> [INSTRUCTIONS FOR THE TASK]: Line by line, repeat the material below exactly and skip the images.
(DATASET EXTRACT)
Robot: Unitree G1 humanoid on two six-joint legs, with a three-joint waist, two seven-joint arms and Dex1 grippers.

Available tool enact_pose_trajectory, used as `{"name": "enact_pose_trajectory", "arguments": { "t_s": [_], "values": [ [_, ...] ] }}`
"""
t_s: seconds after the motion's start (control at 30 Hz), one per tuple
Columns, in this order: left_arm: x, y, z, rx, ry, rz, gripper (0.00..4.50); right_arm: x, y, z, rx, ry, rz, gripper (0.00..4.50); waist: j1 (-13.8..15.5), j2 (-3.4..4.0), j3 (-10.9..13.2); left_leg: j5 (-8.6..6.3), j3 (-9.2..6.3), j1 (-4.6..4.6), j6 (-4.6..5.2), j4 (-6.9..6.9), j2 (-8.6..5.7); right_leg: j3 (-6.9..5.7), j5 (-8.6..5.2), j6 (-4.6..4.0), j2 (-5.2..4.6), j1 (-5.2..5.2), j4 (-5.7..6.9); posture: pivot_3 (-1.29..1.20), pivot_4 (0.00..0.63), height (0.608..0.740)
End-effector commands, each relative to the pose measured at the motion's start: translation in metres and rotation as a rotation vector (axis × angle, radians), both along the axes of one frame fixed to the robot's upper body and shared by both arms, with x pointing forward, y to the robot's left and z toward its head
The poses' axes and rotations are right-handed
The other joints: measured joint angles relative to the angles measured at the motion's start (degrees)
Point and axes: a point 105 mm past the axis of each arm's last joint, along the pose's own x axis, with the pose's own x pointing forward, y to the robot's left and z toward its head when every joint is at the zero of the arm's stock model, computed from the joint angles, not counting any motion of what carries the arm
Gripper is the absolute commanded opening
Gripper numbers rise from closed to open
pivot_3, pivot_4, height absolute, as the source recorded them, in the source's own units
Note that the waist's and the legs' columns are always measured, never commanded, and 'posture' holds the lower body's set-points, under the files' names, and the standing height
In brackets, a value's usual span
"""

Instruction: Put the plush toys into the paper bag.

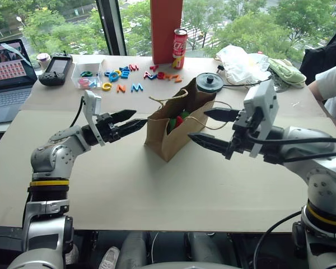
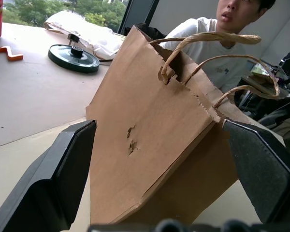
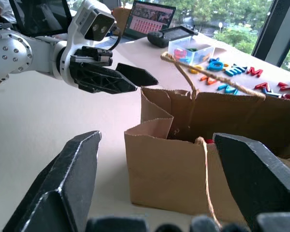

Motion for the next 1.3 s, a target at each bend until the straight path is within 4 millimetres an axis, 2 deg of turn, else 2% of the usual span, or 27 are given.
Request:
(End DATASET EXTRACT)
> [WRITTEN SOLUTION]:
Robot: Unitree G1 humanoid on two six-joint legs, with a three-joint waist, two seven-joint arms and Dex1 grippers.

Available tool enact_pose_trajectory, used as `{"name": "enact_pose_trajectory", "arguments": { "t_s": [_], "values": [ [_, ...] ] }}`
"""
t_s: seconds after the motion's start (control at 30 Hz), one per tuple
Columns, in this order: left_arm: x, y, z, rx, ry, rz, gripper (0.00..4.50); right_arm: x, y, z, rx, ry, rz, gripper (0.00..4.50); waist: j1 (-13.8..15.5), j2 (-3.4..4.0), j3 (-10.9..13.2); left_leg: j5 (-8.6..6.3), j3 (-9.2..6.3), j1 (-4.6..4.6), j6 (-4.6..5.2), j4 (-6.9..6.9), j2 (-8.6..5.7); right_leg: j3 (-6.9..5.7), j5 (-8.6..5.2), j6 (-4.6..4.0), j2 (-5.2..4.6), j1 (-5.2..5.2), j4 (-5.7..6.9); posture: pivot_3 (-1.29..1.20), pivot_4 (0.00..0.63), height (0.608..0.740)
End-effector commands, each relative to the pose measured at the motion's start: translation in metres and rotation as a rotation vector (axis × angle, radians), both along the axes of one frame fixed to the robot's upper body and shared by both arms, with x pointing forward, y to the robot's left and z toward its head
The poses' axes and rotations are right-handed
The other joints: measured joint angles relative to the angles measured at the motion's start (degrees)
Point and axes: a point 105 mm past the axis of each arm's last joint, along the pose's own x axis, with the pose's own x pointing forward, y to the robot's left and z toward its head when every joint is at the zero of the arm's stock model, computed from the joint angles, not counting any motion of what carries the arm
Gripper is the absolute commanded opening
Gripper numbers rise from closed to open
pivot_3, pivot_4, height absolute, as the source recorded them, in the source's own units
Note that the waist's and the legs' columns are always measured, never commanded, and 'posture' holds the lower body's set-points, under the files' names, and the standing height
In brackets, a value's usual span
"""

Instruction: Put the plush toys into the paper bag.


Motion for the next 1.3 s, a target at each bend until the straight path is within 4 millimetres an axis, 2 deg of turn, else 2% of the usual span, or 27 are given.
Request:

The exercise has been carried out in full.